Sweden to send 800 military to Latvia to defend against possible Russian aggression

Sweden is set to send 800 military personnel to Latvia after joining NATO to guard the country’s border and deter Russia from attack, the kingdom’s Prime Minister Ulf Kristersson has said.

“The government has decided that a reduced Swedish battalion will take part in the Canadian-led [NATO] force in Latvia”, Kristersson said, adding that this could happen as early as early 2025.

The P7 Regiment, which is currently stationed in southern Sweden near the city of Lund, will be sent to Latvia. The Swedish military will go to defend the Latvian-Russian border with armored vehicles. This could include AMV 360 multipurpose wheeled armored vehicles, Stridsfordon 90 infantry fighting vehicles and possibly Leopard tanks.

The Swedish regiment will be part of the Enhanced Froward Presence (EFP, NATO’s Enhanced Forward Presence) force, under which various North Atlantic Alliance member states station their troops in the bloc’s easternmost countries for short periods of time. The EFP force in Latvia is led by Canada and has more than 2,000 troops.

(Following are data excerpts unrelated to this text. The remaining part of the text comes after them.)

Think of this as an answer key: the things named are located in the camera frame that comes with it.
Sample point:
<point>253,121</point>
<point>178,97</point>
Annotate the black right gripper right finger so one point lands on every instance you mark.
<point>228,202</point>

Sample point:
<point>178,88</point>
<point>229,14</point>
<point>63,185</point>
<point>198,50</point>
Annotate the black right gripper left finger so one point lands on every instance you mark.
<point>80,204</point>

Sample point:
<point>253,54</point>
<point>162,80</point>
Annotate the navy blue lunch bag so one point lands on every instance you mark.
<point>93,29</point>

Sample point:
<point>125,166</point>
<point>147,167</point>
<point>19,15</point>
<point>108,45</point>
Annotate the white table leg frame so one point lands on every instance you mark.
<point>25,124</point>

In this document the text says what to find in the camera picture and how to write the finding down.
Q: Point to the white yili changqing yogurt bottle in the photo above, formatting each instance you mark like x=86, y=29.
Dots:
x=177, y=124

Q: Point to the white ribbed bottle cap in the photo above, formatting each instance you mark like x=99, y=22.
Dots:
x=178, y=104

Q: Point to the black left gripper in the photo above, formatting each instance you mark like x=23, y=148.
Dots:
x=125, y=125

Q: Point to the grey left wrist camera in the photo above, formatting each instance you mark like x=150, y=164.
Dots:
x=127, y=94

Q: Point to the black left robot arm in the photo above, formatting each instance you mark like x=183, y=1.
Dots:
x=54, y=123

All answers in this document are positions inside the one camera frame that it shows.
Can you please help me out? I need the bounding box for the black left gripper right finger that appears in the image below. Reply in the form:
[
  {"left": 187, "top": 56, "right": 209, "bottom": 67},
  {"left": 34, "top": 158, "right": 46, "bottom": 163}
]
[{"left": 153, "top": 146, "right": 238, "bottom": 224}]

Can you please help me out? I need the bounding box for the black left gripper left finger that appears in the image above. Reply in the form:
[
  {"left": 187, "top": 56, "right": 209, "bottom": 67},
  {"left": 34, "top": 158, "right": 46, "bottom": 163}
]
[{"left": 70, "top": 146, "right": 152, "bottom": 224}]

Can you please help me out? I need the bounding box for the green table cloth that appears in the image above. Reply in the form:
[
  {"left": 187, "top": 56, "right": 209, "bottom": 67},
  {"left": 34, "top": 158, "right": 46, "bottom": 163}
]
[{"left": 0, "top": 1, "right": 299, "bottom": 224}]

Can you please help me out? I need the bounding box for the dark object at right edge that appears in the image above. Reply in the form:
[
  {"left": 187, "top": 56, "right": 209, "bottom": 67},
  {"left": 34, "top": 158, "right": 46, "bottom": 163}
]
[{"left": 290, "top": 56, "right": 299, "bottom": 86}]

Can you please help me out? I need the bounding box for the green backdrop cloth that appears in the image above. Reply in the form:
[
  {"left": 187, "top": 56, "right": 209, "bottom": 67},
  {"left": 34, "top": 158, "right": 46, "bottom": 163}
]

On the eve, the supreme commander of the Swedish Armed Forces Mikael Büden and Swedish Civil Defense Minister Carl-Oskar Bohlin urged citizens not to rely on more than 200 years of peace and to be prepared for the threat of war.

Bulin reminded citizens of Ukraine, which resisted a full-scale invasion by Russia in February 2022. It was Russian aggression that prompted Stockholm to apply to join NATO. Finland, which has already become a member of the alliance, did the same. Sweden, however, had difficulties with the approval of its application by Turkey and Hungary, which have not yet ratified the country’s entry into the military alliance.

Earlier, experts of the German Society for Foreign Policy (DGAP) urged NATO countries to prepare for a possible military conflict with Russia in the next 6–10 years. In their opinion, it will take Moscow about that long to rebuild its army to attack NATO after the end of intensive hostilities in Ukraine. At the same time, Latvia, Lithuania and Estonia could become victims of Russia’s aggression.